Dipartimento di Scienze Statistiche, Sapienza University of Rome, Piazzale Aldo Moro n. 5, 00185 Rome, Italy.
Int J Environ Res Public Health. 2021 Jan 12;18(2):595. doi: 10.3390/ijerph18020595.
In Bayesian analysis of clinical trials data, credible intervals are widely used for inference on unknown parameters of interest, such as treatment effects or differences in treatments effects. Highest Posterior Density (HPD) sets are often used because they guarantee the shortest length. In most of standard problems, closed-form expressions for exact HPD intervals do not exist, but they are available for intervals based on the normal approximation of the posterior distribution. For small sample sizes, approximate intervals may be not calibrated in terms of posterior probability, but for increasing sample sizes their posterior probability tends to the correct credible level and they become closer and closer to exact sets.

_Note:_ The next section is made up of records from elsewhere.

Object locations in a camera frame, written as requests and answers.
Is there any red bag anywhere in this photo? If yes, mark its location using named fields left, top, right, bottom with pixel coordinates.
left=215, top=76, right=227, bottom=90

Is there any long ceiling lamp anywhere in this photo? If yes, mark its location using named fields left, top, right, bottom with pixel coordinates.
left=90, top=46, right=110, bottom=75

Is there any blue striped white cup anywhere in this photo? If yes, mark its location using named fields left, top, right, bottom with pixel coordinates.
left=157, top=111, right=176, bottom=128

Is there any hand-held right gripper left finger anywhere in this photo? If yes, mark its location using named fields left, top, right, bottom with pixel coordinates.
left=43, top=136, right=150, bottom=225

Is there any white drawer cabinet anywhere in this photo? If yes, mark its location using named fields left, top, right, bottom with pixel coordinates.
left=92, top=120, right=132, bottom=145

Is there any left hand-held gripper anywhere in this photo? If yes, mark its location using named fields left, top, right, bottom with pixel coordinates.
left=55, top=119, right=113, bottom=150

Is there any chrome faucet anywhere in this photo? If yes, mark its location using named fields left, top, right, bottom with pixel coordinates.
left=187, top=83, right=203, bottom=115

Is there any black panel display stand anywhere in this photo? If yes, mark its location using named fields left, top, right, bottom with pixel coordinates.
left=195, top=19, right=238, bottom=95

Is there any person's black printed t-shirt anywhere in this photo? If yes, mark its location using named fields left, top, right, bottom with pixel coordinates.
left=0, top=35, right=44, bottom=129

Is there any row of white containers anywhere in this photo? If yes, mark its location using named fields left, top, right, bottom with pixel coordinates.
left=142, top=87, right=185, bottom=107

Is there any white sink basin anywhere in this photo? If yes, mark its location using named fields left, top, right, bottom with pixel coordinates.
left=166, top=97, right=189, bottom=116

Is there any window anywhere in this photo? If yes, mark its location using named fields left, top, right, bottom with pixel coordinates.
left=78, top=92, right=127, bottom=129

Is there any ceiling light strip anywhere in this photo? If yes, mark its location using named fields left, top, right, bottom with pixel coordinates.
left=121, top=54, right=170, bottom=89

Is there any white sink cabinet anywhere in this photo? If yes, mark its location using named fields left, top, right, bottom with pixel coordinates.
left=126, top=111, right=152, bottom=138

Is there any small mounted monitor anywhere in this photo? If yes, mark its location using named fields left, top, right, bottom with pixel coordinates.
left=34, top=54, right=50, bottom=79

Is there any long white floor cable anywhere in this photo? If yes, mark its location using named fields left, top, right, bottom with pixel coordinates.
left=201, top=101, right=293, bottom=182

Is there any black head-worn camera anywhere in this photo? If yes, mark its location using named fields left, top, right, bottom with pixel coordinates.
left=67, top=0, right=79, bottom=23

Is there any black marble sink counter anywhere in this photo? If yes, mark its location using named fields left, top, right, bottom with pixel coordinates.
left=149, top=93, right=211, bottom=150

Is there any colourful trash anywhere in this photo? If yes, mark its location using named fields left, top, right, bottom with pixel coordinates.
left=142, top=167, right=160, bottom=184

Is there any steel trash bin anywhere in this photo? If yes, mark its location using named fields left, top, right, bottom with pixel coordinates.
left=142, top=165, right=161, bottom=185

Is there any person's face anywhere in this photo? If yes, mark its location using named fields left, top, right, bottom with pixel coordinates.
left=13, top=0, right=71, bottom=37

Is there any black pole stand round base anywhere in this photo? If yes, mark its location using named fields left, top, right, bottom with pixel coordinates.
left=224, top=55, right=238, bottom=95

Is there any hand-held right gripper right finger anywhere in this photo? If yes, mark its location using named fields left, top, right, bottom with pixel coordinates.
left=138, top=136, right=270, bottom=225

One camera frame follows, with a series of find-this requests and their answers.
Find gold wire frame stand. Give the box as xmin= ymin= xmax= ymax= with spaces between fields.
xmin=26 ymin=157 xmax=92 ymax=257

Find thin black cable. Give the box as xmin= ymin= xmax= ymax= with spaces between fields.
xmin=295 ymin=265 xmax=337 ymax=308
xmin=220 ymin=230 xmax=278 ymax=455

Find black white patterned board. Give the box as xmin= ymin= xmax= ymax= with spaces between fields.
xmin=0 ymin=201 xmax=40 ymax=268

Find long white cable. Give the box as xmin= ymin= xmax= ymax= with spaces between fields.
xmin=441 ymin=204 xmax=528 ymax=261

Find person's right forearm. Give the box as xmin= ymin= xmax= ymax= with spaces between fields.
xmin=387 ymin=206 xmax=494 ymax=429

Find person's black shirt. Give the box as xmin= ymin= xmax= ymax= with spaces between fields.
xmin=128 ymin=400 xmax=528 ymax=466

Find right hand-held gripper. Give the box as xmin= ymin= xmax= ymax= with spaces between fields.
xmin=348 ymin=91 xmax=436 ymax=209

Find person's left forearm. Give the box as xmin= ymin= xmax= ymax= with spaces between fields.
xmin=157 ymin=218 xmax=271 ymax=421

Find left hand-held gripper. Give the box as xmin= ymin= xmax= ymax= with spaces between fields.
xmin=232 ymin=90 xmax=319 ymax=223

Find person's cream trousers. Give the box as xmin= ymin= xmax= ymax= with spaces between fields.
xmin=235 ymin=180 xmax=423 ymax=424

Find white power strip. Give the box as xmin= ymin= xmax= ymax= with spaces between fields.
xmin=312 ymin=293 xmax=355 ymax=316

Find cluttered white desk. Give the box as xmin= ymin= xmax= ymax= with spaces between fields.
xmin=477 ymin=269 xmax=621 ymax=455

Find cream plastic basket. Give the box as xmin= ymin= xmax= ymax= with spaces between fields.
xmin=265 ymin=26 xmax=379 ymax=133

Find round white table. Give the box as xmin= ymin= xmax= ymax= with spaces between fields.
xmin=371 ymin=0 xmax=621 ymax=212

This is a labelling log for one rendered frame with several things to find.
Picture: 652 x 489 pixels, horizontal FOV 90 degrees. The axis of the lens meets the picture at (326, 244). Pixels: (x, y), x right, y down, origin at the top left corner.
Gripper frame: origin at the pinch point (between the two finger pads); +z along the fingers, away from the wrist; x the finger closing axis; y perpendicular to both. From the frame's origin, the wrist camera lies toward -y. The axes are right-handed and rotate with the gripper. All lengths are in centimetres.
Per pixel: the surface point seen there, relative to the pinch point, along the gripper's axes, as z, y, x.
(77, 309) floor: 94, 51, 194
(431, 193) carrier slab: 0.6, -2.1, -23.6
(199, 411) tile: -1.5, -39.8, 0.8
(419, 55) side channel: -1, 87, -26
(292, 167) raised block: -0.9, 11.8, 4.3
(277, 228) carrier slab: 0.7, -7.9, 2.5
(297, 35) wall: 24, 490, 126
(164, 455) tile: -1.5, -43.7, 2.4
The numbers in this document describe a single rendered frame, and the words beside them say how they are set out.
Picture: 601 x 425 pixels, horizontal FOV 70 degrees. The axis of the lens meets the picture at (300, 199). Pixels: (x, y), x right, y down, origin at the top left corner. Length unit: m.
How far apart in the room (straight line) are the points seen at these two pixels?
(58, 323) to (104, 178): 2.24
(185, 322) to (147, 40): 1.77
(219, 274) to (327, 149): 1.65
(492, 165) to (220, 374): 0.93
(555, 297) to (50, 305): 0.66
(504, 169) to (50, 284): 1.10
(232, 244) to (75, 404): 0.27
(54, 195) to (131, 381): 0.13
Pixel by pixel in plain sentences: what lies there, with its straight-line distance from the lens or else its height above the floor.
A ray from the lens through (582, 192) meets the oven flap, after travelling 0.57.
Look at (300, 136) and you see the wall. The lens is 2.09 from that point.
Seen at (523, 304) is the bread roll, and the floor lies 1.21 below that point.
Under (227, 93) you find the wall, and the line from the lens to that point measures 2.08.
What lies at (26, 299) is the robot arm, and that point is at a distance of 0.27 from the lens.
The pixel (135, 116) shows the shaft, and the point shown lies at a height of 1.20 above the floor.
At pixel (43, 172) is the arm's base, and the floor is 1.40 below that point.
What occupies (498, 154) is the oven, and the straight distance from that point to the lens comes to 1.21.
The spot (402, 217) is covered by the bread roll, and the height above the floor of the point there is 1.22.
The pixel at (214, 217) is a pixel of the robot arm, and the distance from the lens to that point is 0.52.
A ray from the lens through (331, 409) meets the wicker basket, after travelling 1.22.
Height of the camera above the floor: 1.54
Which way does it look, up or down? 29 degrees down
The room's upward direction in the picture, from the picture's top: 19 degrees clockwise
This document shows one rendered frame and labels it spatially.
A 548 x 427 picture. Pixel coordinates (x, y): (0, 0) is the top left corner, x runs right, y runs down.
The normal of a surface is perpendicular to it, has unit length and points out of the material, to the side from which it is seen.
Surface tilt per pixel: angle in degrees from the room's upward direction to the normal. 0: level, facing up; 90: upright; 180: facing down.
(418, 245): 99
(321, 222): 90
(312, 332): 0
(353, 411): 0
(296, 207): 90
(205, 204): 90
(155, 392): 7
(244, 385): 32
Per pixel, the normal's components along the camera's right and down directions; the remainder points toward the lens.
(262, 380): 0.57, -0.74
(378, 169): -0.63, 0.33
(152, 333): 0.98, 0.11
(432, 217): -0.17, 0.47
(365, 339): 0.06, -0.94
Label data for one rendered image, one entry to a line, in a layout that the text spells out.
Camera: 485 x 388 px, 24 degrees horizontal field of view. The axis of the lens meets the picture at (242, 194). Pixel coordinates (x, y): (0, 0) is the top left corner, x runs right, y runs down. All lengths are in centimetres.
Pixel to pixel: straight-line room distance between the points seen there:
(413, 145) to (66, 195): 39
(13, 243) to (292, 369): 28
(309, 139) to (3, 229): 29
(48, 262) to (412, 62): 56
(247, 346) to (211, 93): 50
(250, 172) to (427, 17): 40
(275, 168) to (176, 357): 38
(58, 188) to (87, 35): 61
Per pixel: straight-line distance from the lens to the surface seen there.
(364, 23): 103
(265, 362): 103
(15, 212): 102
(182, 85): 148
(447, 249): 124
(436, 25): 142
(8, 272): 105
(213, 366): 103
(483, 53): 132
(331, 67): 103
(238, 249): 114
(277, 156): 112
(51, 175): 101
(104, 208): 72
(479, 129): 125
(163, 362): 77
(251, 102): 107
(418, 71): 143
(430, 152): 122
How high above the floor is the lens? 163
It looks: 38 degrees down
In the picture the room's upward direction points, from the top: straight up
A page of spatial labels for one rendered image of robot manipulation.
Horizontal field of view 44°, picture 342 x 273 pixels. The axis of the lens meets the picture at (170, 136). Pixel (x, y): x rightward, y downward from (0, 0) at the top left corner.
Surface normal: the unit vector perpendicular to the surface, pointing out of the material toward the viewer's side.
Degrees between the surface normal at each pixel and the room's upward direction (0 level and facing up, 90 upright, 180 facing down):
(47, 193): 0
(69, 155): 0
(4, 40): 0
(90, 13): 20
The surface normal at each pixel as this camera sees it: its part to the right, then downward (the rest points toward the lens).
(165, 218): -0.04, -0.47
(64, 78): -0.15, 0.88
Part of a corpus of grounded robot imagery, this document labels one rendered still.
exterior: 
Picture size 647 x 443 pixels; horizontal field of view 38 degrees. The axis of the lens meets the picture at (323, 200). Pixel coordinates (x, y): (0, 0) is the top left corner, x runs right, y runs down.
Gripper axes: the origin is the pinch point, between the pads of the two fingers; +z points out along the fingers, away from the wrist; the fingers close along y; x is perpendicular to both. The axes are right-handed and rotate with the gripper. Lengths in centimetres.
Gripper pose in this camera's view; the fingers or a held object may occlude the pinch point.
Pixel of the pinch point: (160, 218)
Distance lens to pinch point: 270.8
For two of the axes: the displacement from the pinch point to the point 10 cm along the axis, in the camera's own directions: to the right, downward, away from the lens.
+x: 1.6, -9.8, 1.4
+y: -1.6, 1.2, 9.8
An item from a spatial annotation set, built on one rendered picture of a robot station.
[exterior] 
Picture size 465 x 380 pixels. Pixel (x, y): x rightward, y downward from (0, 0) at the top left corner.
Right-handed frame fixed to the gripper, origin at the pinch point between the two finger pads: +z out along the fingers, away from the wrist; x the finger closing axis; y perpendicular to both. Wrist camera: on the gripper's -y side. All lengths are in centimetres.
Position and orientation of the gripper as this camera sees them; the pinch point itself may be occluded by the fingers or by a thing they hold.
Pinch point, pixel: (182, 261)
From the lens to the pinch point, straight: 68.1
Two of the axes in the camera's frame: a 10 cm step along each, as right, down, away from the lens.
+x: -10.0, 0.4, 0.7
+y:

The article proposes a predictive analysis to select appropriate sample sizes needed to have approximate intervals calibrated at a pre-specified level. Examples are given for interval estimation of proportions and log-odds.
在临床试验数据的贝叶斯分析中,可信区间被广泛用于对感兴趣的未知参数(如治疗效果或治疗效果差异)进行推断。高后验密度(HPD)集通常被使用,因为它们保证了最短的长度。在大多数标准问题中,不存在精确 HPD 区间的闭式表达式,但对于基于后验分布正态逼近的区间是可用的。对于小样本量,近似区间在后置概率方面可能没有校准,但随着样本量的增加,它们的后置概率趋于正确的可信水平,并且它们越来越接近精确集。本文提出了一种预测分析方法,以选择适当的样本量,以使近似区间在预定水平上得到校准。给出了比例和对数优势的区间估计示例。